苦参素对人肺腺癌A549细胞放射敏感性的影响及其机制

Effect of oxymatrine on radiosensitivity of A549 cells and its possible molecular mechanism

目的:观察苦参素联合放射线照射对人肺腺癌A549细胞增殖率以及DNA依赖性蛋白酶(DNA dependent protein kinase,DNA-PK)的两类结构亚基DNA-PKcs及Ku80 mRNA表达的影响。方法:根据不同的处理条件,将A549细胞分为对照组,单纯照射组,单纯药物组,药物联合照射组。通过CCK-8法检测细胞增殖率,并应用实时荧光定量PCR技术检测DNA-PKcs及Ku80 mRNA的相对表达水平。结果:苦参素明显抑制A549细胞的增殖,呈时间和剂量依赖性(P<0.05),其24 h和48 h的半数抑制浓度(IC50)值分别为3.2 g/L和2.4 g/L。单纯照射组随着照射时间的延长和放射线剂量的增加,细胞增殖率明显下降(P<0.05);药物联合照射组细胞随着照射时间的延长,细胞增殖率也随之明显下降(P<0.05);在同一时间点,药物联合照射组细胞增殖率下降比单纯照射组更为明显(P<0.05)。此外,在单纯照射组中,A549细胞DNA-PKcs及Ku80 mRNA的相对表达水平随着照射时间的延长和放射线剂量的增加而增高(P<0.01);较对照组而言,单纯药物组DNA-PKcs及Ku80 mRNA的相对表达水平明显下调(P<0.01);与对应的单纯照射组比较,药物联合照射组DNA-PKcs及Ku80 mRNA相对表达水平明显下调(P<0.01)。结论:苦参素对肿瘤细胞具有放射线增敏作用。辐射可明显增加肺癌细胞DNA-PKcs及Ku80 mRNA的相对表达水平,苦参素对A549细胞的放射线增敏效应至少部分是与抑制DNA-PKcs及Ku80 mRNA的表达,从而抑制DNA损伤修复有关。

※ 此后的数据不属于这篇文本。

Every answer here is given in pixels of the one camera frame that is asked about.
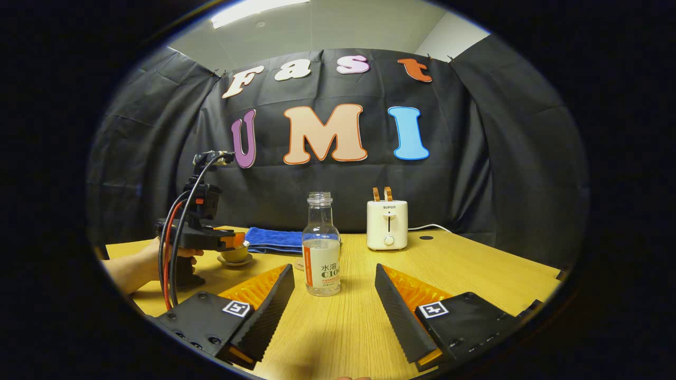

Objective: To investigate the mechanism of oxymatrine in enhancing the sensitivity of lung cancer cells to radiation. Methods: The A549 cells were divided into control group,radiation group,drug group,drug plus radiation group according to treatment condition. The cell counting kit-8 assay was used to determine proliferation rate. The real-time quantitative PCR assays were conducted to measure DNA-PKcs and Ku80 mRNA expression levels at 24 h and 48 h following treatment with oxymatrine,or radiation,or oxymatrine plus radiation. Results: Oxymatrine significantly inhibited the proliferation of A549 cells in a dose and time dependent manner( both P < 0. 05). IC50 of A549 cells for oxymatrine at 24 h and 48 h were3. 2 g / L and 2. 4 g / L,respectively. The proliferation rates of A549 cells in the radiation group were decreased in a time and dose dependent manner( both P < 0. 05). At the same time points,the cell proliferation rates in the drug plus radiation group were dropped markedly when compared with the radiation group( P < 0. 05). Additionally,the relative expression levels of DNA-PKcs and Ku80 mRNA were increased in a dose and time dependent manner in the radiation group( both P < 0. 01). The relative expression levels of DNA-PKcs and Ku80 mRNA in the drug plus radiation group were reduced significantly as compared with inthe radiation group( P < 0. 01). Conclusion: Oxymatrine enhanced the sensitivity of A549 cell to radiation,at least partially,by inhibiting DNA-PKcs and Ku80 mRNA expression and damage of DNA damage repair mechanisms.